> [Exercise directions]: Of the lines in the data below, write out exactly those from the one holding "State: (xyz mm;" through the one holding "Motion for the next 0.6", both included.

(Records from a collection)
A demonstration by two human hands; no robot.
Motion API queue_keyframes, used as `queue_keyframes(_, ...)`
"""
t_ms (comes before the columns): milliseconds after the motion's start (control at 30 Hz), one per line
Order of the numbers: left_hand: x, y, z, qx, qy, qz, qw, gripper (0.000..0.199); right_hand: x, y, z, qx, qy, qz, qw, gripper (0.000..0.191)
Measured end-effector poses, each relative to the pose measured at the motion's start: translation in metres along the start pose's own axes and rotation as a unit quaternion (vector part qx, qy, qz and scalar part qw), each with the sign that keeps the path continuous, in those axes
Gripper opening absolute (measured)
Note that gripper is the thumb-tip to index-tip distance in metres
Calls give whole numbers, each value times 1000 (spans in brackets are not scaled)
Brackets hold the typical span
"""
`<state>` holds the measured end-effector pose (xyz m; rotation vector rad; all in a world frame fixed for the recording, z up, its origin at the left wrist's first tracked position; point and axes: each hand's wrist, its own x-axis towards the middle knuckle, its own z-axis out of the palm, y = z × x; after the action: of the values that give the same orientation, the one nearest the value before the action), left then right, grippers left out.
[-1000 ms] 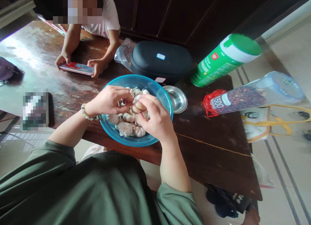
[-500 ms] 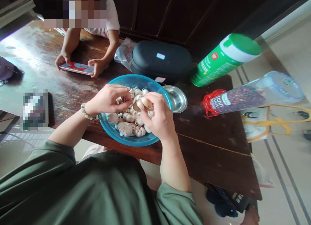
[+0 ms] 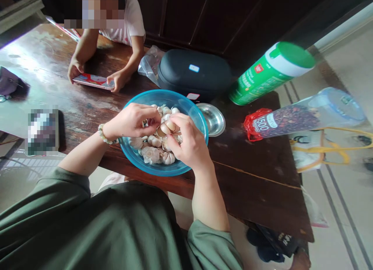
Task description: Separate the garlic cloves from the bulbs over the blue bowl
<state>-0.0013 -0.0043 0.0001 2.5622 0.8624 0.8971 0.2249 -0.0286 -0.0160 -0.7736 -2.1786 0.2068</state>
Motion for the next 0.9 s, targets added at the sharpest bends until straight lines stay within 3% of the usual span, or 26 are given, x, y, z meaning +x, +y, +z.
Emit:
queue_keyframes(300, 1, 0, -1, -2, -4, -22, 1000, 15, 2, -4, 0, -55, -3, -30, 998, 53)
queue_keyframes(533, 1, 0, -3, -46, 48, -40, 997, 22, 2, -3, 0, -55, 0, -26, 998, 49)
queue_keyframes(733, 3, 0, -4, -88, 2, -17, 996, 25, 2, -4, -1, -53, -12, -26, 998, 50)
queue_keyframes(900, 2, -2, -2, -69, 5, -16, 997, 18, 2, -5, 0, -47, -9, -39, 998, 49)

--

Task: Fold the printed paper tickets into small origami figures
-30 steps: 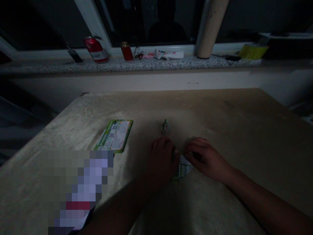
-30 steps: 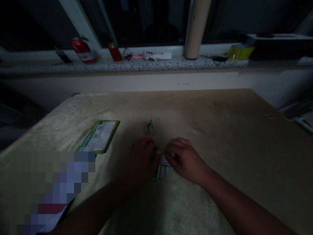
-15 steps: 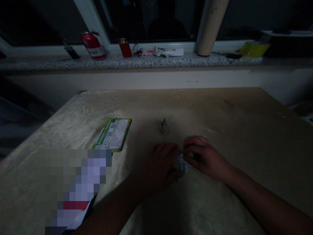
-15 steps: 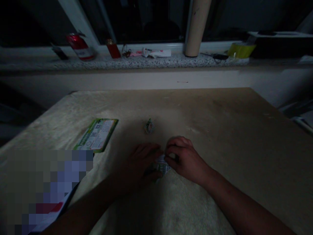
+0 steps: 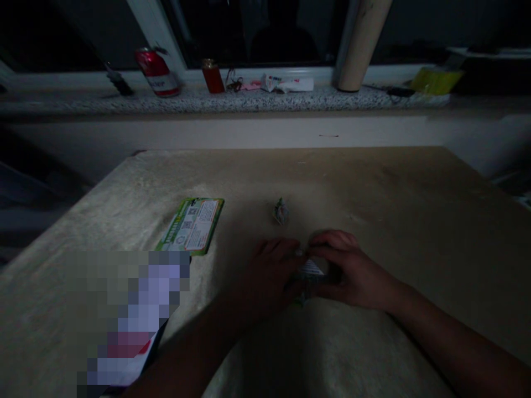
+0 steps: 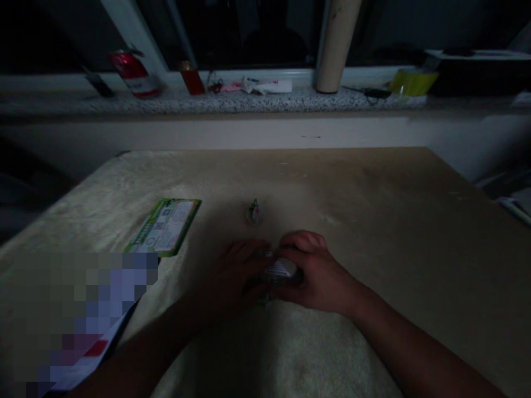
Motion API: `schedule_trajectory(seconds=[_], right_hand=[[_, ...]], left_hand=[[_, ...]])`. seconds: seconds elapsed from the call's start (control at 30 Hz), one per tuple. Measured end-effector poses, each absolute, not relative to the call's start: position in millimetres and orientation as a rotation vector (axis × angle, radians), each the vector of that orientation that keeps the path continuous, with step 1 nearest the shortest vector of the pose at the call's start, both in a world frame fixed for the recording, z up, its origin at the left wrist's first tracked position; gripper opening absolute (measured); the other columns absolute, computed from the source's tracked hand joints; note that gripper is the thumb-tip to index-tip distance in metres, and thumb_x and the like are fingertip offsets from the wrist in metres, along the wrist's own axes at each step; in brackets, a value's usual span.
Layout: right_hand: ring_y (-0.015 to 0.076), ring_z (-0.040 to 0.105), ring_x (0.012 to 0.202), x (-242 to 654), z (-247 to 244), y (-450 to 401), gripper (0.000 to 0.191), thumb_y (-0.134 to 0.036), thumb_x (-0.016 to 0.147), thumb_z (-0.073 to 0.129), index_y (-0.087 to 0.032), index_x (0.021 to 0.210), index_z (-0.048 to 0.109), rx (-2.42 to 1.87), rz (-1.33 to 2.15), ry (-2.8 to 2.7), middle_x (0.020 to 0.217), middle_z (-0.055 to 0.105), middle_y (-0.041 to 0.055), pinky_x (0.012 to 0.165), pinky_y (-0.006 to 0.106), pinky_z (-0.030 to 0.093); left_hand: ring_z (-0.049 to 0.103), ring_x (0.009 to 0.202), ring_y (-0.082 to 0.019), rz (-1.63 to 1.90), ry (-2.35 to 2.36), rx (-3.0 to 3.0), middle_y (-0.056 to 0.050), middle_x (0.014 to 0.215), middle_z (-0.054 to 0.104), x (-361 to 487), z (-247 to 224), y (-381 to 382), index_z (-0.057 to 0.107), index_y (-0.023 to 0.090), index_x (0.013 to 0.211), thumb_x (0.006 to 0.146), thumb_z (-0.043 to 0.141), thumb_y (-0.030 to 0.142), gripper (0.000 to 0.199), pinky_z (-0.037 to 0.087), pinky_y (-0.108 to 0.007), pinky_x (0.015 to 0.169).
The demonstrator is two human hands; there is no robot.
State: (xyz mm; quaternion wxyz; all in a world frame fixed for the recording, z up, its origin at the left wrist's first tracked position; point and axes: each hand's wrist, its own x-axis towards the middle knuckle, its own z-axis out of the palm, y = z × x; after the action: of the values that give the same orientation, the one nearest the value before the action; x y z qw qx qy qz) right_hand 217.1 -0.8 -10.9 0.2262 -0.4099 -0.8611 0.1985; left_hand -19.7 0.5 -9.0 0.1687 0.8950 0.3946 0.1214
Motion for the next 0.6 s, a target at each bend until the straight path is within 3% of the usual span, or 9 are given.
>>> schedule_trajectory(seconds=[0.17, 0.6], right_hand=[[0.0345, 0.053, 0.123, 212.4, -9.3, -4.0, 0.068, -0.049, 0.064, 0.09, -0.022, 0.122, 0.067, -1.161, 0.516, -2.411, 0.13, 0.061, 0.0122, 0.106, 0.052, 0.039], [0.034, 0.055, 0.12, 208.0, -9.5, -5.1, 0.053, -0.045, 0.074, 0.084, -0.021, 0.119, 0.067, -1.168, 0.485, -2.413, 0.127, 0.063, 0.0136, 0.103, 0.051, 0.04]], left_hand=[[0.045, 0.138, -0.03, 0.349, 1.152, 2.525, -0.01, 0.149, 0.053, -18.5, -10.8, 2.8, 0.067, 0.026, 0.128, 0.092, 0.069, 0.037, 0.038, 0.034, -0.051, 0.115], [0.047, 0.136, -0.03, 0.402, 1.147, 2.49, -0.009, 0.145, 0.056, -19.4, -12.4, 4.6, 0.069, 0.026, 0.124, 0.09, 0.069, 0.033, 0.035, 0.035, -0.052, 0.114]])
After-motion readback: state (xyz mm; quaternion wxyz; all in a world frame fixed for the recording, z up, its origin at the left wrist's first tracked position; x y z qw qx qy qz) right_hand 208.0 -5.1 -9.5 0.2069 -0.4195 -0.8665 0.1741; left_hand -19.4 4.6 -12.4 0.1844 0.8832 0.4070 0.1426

> [Result]:
State: (xyz mm; quaternion wxyz; all in a world frame fixed for the recording, z up, its origin at the left wrist's first tracked position; point and axes: each hand's wrist, its own x-axis towards the middle knuckle, its own z-axis out of the palm, y = z × x; after the action: of the values that give the same orientation, the one nearest the value before the action; x y z qw qx qy qz) right_hand 217.1 -0.8 -10.9 0.2262 -0.4099 -0.8611 0.1985; left_hand -19.7 0.5 -9.0 0.1687 0.8950 0.3946 0.1214
Motion for the next 0.6 s, a target at each bend until the straight path is within 3% of the usual span, or 9 are given.

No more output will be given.